ぼくの場合、それはボブ・ディランである。
曲がとりわけていいとは思わない。
詩は何を言っているのか、さっぱりわからない。
肝心の彼の歌声はというと、決して洗練されたものではない。
どちらかというと野暮ったい。
しかし、その野暮ったさが味となっている。
時に優しく、時に怒っているように聞こえる彼の歌は、時にぼくの心をいやしてくれる。

ぼくがボブ・ディランを知ったのは中学3年の時で、あのガロの歌った『学生街の喫茶店』を聴いてからだった。
「ボブ・ディランとは何者?」という疑問を抱いたが、ぼくの周りにはボブ・ディランのことを知っている者はいなかった。
ぼくとしても、それほど興味を持ったわけではなかった。
例えば、キダムのCMで「象は出ないの」と言っているのは「辻か?加護か?」くらいの軽い疑問で、別に知らなくてもどうということはなかった。

ところが高校に入ってから事情が変わってくる。
高校1年の時、『たくろうオンステージ第2集』というアルバムを聴いた時、なぜか引っかかるものがあった。
そのアルバムのトップに『準ちゃんが吉田拓郎に与えた偉大なる影響』という歌があるのだが、そのメロディはボブ・ディランの『ハッティ・キャロルの寂しい死』だと拓郎が言っていた。
またその歌の歌詞の中に“その頃ぼくはボブ・ディランを知った”というフレーズが出てくる。
「ボブ・ディラン? そういえば前にも聞いたことがある名前だ。
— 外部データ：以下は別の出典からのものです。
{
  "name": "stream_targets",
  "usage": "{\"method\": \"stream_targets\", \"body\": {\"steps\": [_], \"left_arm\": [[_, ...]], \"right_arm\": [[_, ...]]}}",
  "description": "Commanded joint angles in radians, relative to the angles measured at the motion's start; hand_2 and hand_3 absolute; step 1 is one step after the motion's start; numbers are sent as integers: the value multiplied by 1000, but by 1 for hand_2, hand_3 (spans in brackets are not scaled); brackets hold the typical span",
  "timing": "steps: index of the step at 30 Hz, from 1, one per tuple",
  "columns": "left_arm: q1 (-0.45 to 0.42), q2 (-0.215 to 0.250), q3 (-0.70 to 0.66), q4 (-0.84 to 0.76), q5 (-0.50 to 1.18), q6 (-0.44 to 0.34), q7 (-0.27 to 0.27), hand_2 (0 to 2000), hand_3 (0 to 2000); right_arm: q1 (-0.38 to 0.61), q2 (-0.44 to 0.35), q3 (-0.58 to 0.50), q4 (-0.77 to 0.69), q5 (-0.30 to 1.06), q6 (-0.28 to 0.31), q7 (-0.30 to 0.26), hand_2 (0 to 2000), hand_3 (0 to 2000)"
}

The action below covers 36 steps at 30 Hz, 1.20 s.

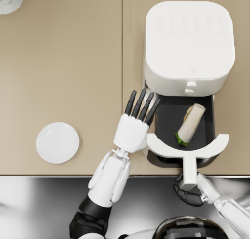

いったいどんな人なんだろう?」
この時初めて、ボブ・ディランという名前に興味を持った。
さっそくぼくはレコード屋に走った。
そのレコード屋にはそれほど多くディランのLPを置いてなかったのだが、それでも拓郎の言っていた『ハッティ・キャロルの寂しい死』の入ったアルバムはあった。

『時代は変わる』というアルバムだった。
ジャケットはモノクロで、一人の疲れたおっさんが写っている。
「もしかして、これがボブ・ディラン? ガロや拓郎はこんなおっさんに夢中になっていたのか」
そう思いつつ、ぼくはそのレコードを買った。
家に帰り、レコードに針を落としてみた。
「何か、この声は!」
これがディランの歌を初めて聴いた時の、ぼくの第一印象である。
アルバム全体を覆うけだるさ。
どちらかというと暗い曲調。
はっきり言って何も感動しなかった。
こんなレコード買わなければよかったとも思った。

次の日、何となくまたそのアルバムを聴いてみた。
その日は2度聴いた。
しかし、やはり何も感動しない。
相変わらず「こんなののどこがいいんだろう」と思っていた。
ところが、レコードを買って3日目の朝のこと。
無性にディランが聴きたくなったのだ。
さっそく、レコードをかけた。
それまで、けだるいとか暗いとか思っていた歌が、やけに新鮮に聞こえる。
耳障りなディランの声も、その日は心地よいものに思えた。
ディランの何かに触れた瞬間だった。

それから30年近く経つ。
あのアルバムのおっさんはやはりディランで、ただ写真写りでああなっただけだというのが判明した。
実際のディランは、もっとかっこいいこともわかった。
ディランに、かなり入れ込んだ時期もある。
そのファッションを真似たこともある。
コンサートを見に行ったこともある。
そして今、ぼくにとってのディランは、「たまに聴いてみたくなる懐かしい声」である。
ということで、今日は「たまに聴いてみたくなった」ので、ディランを聴いた。

最近、高校の頃に触れた「ディランの何か」について考えることがよくある。
あれはいったい何だったのだろう。
相変わらず疑問は解決しないが、一つだけわかったことがある。
それは、あの時ぼくの耳がディランの声に慣れた、ということである。
まあ、それはそうだろう。
もし慣れていなかったら、「たまに聴いてみたくなる懐かしい声」などとは言わないだろうから。